The Sumatran Rhino Sanctuary (SRS), a 250-acre complex located within Indonesia's Way Kambas National Park, Indonesia, is currently home to five rhinos that are part of an intensively-managed research and breeding program aimed at increasing the Sumatra's wild rhino population. At the sanctuary, the rhinos reside in large, open areas where they can experience a natural rainforest habitat while still receiving state-of-the-art veterinary care and nutrition.
You may choose to adopt any of the five rhinos at the Sumatran Rhino Sanctuary for as many days as you would like, either in your own name, or as a gift for a relative or friend who supports wildlife conservation.
In honor of each adoption, you or your gift recipient will receive:
All donations are tax-deductible.
Andatu is one of the world’s “newest” rhinos. He was born early in the morning on Saturday, June 23, 2012 at the Sumatran Rhino Sanctuary in Way Kambas National Park, Indonesia. His father's name is Andalas. He was born at the Cincinnati Zoo on September 13, 2001 and came to Indonesia when he was six years old. His mother, Ratu, was born in Way Kambas National Park, but wandered outside the park’s boundaries, had to be rescued, and was brought to the Sanctuary in 2005. Andatu's name is a combination of his mother's and father's names, but it is also short for an Indonesian term that means a “Gift from God." Andatu is the first rhino ever born in captivity in Indonesia, and perhaps only the eighth Sumatran rhino born in captivity anywhere in the world. Since June, he has grown from about 60 lbs to more than 400 lbs this month! He's rambunctious, cute, and near and dear to our hearts!
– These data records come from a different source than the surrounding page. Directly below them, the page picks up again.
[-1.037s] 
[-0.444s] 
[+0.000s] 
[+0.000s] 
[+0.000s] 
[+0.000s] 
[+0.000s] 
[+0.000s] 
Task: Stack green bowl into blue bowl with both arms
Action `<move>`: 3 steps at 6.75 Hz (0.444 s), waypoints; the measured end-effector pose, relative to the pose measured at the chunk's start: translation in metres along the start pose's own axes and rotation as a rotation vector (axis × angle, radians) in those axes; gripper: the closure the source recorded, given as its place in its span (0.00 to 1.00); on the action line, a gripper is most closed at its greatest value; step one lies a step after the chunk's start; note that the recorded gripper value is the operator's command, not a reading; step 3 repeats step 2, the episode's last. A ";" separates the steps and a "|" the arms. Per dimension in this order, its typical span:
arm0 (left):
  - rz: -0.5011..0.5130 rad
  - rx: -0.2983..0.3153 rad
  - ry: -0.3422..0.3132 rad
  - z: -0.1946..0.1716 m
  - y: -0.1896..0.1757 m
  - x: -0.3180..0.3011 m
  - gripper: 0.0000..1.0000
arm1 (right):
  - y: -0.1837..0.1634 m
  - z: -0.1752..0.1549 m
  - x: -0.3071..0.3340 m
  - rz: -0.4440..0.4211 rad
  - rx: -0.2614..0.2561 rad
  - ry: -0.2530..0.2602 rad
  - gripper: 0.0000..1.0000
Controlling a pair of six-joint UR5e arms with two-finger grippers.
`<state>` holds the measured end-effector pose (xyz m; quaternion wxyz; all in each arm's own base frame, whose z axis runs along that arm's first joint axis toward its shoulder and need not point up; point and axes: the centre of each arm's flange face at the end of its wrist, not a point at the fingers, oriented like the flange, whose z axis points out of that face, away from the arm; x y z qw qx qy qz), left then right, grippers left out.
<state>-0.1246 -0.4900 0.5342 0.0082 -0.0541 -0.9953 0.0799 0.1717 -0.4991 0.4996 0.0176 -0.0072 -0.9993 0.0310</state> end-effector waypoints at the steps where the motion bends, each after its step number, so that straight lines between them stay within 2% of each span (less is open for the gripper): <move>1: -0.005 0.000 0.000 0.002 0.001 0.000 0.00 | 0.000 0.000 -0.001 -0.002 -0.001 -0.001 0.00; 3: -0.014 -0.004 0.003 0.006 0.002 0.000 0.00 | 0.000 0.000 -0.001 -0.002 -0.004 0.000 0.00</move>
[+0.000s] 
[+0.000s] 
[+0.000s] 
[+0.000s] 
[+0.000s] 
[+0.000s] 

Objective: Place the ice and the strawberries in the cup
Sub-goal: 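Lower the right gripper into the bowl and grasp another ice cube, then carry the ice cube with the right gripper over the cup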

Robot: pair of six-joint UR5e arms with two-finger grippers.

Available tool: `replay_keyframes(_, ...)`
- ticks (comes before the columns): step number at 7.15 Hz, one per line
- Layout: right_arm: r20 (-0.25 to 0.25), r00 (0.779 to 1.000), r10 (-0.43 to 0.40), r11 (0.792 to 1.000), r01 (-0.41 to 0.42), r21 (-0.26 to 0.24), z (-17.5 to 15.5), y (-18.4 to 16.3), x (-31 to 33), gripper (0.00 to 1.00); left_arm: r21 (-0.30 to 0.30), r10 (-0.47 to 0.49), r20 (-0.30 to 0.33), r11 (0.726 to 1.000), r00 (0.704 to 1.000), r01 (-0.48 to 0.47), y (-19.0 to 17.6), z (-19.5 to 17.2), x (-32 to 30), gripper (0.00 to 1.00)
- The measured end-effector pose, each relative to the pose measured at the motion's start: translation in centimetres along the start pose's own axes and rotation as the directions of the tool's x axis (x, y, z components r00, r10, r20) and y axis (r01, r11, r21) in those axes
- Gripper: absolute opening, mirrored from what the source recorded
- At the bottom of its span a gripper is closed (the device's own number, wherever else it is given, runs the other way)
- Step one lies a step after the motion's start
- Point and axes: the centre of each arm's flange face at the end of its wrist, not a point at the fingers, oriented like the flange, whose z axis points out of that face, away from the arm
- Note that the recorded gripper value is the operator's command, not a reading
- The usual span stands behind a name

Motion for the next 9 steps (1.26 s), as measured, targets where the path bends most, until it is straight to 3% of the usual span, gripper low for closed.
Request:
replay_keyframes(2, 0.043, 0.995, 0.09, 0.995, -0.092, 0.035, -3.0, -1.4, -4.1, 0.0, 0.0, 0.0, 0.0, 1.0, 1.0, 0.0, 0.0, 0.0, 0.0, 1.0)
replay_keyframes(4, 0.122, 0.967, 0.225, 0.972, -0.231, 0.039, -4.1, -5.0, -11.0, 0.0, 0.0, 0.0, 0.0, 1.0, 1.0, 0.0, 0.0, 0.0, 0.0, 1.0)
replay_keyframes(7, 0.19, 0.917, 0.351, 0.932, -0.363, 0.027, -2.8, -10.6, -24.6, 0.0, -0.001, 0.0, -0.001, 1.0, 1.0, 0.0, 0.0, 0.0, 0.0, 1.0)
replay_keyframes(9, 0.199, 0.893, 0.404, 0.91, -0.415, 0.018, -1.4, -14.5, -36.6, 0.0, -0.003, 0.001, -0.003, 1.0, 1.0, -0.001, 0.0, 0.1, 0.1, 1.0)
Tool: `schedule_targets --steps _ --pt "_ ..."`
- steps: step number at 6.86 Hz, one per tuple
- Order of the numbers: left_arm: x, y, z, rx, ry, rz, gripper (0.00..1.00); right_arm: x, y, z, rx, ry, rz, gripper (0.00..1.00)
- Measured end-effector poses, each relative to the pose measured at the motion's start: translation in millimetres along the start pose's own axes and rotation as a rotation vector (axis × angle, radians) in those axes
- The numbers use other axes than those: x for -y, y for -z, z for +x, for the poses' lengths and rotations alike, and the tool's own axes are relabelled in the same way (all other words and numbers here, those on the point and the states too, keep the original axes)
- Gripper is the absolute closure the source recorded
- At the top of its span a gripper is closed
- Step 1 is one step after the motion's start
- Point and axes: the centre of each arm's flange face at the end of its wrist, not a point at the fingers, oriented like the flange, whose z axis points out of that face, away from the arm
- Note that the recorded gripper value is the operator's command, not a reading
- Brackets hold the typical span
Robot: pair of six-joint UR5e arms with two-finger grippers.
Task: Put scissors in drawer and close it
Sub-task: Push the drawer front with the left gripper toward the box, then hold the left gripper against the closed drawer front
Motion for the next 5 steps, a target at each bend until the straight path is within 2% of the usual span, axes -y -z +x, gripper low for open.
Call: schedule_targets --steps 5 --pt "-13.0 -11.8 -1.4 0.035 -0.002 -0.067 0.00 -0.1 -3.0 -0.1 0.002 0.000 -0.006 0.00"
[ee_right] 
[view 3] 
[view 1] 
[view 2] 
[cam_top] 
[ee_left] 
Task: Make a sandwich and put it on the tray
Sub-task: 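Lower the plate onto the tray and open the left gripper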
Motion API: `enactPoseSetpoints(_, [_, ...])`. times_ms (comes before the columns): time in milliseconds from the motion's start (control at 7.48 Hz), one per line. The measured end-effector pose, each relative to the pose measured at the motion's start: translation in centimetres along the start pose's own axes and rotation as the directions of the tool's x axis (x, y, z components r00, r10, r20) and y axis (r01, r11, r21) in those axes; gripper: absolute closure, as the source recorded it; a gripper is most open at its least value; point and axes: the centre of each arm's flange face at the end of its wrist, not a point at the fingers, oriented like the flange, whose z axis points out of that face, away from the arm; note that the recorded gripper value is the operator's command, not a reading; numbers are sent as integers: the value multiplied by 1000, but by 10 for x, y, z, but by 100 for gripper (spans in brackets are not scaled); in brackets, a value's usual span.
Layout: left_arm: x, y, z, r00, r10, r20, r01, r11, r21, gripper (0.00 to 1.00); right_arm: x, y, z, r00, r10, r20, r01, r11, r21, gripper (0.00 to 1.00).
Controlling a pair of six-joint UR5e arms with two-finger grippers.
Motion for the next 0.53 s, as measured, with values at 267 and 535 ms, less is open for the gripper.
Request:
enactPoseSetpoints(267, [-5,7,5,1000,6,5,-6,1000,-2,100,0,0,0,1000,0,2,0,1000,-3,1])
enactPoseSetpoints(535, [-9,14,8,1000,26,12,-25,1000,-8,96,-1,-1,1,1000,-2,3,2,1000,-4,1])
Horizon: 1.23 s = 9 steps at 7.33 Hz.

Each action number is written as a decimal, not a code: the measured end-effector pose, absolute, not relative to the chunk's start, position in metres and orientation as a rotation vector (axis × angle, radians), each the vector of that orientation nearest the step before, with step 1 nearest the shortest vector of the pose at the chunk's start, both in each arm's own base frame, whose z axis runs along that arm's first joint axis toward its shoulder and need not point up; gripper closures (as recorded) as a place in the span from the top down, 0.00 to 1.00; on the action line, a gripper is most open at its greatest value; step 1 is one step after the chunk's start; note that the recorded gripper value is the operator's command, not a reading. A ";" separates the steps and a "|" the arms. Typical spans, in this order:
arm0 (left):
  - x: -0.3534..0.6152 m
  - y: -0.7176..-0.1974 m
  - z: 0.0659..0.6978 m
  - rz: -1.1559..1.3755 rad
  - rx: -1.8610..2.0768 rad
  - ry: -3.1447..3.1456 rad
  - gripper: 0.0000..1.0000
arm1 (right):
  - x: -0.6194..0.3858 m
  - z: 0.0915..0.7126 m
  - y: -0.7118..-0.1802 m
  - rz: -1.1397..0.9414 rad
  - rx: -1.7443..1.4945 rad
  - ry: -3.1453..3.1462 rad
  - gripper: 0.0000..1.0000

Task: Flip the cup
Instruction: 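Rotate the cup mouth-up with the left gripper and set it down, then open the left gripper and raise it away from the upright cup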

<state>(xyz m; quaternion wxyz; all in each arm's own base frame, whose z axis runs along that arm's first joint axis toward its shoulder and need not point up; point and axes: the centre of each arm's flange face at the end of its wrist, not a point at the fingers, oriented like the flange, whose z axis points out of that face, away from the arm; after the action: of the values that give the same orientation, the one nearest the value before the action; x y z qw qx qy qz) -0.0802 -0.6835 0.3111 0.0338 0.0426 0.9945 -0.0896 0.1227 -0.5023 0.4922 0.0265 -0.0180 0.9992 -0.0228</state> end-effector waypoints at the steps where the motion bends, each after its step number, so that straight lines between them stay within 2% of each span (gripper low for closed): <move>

Bina, a 24-year-old female, is one of the last Sumatran rhinos to be captured and relocated within Indonesia. Bina was born in Sumatra’s Bengkulu Province, where this species was once abundant. However, by the 1980s, little habitat remained for rhinos following the establishment of several villages, a large oil palm plantation and a logging concession. Bina and the few other rhinos still living in the area were essentially stranded, with no chance for survival in the wild, and so they were rescued in 1991.
Bina is the oldest female at the Sumatran Rhino Sanctuary and the second oldest of her specie in captivity after Ipuh, Andalas’s father, who resides at the Cincinnati Zoo. Bina has been at the sanctuary since its inception in 1998. Of all the rhinos there, she is the most shy and solitary, but she gets along equally well with other rhinos and people. We are hopeful that Bina will still produce a calf and are working with reproductive specialists towards that goal.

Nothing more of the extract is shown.